Would you return the lines between the one holding "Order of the" and the one holding "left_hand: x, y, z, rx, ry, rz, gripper", inclusive, and only those, exactly as they stand in the listing below?

▶ Dataset extract:

○ ○ ○ ○ ○ ○ ○

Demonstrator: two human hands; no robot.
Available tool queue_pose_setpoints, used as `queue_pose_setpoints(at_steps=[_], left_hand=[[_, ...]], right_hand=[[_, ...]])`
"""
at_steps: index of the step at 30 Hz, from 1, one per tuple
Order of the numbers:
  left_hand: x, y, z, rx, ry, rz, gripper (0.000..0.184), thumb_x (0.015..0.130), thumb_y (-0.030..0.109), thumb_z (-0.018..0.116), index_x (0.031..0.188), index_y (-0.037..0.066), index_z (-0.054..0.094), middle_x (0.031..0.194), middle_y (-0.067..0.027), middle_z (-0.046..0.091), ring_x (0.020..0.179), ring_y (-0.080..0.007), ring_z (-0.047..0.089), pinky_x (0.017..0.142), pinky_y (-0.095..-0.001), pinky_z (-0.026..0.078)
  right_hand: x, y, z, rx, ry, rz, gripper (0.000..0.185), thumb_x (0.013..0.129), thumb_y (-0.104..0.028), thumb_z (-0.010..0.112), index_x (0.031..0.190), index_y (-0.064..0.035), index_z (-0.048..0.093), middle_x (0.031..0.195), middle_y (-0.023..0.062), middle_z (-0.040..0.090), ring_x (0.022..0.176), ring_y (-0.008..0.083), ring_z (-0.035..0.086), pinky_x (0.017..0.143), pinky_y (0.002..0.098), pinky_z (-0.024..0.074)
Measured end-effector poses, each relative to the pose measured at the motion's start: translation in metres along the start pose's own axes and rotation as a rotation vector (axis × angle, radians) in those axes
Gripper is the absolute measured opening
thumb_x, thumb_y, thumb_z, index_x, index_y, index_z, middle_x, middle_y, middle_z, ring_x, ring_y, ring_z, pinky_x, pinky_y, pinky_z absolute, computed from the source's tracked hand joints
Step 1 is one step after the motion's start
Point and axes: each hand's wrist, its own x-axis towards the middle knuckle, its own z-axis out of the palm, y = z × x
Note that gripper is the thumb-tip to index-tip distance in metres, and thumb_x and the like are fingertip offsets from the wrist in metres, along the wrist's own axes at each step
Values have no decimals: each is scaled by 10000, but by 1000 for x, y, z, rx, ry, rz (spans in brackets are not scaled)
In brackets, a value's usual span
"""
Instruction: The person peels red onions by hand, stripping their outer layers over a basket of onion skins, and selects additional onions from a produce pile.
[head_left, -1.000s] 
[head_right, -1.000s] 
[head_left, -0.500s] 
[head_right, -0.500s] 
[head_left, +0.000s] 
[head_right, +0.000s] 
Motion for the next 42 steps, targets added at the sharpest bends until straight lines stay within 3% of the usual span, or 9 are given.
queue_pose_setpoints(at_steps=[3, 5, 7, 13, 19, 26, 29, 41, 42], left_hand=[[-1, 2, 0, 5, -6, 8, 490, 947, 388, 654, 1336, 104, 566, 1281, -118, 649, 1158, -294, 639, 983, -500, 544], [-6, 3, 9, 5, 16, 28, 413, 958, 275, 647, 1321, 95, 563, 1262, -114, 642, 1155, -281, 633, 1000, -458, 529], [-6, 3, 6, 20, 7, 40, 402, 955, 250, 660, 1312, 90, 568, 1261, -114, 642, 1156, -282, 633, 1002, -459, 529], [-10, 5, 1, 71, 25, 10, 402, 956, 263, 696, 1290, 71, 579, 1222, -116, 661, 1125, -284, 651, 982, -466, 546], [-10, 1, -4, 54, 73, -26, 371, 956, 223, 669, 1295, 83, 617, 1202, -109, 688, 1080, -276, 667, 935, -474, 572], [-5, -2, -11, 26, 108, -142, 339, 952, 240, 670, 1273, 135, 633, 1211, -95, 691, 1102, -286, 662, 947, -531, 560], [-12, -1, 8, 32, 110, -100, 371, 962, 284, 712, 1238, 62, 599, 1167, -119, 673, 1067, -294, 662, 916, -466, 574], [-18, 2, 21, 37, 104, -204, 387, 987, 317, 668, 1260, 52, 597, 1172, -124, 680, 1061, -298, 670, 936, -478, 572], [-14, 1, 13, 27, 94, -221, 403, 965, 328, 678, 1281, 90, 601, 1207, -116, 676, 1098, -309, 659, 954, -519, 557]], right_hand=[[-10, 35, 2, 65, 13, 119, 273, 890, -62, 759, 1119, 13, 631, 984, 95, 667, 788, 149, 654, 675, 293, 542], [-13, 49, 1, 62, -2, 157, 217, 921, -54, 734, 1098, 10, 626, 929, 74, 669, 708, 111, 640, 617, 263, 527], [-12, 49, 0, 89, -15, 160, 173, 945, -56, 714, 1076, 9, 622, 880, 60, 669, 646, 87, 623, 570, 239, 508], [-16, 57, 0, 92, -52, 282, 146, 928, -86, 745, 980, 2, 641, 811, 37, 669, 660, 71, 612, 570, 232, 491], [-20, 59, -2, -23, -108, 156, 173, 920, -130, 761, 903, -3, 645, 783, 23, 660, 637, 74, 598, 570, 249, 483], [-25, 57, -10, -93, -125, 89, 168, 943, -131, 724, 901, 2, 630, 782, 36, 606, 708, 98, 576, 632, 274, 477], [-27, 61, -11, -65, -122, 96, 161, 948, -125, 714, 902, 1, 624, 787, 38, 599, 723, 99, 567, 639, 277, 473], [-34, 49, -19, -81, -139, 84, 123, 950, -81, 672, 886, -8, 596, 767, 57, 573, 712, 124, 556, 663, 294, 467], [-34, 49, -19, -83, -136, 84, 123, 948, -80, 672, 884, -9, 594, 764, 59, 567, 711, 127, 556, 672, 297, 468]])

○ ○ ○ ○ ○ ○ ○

▶ Answer for this exercise:
Order of the numbers:
  left_hand: x, y, z, rx, ry, rz, gripper (0.000..0.184), thumb_x (0.015..0.130), thumb_y (-0.030..0.109), thumb_z (-0.018..0.116), index_x (0.031..0.188), index_y (-0.037..0.066), index_z (-0.054..0.094), middle_x (0.031..0.194), middle_y (-0.067..0.027), middle_z (-0.046..0.091), ring_x (0.020..0.179), ring_y (-0.080..0.007), ring_z (-0.047..0.089), pinky_x (0.017..0.142), pinky_y (-0.095..-0.001), pinky_z (-0.026..0.078)

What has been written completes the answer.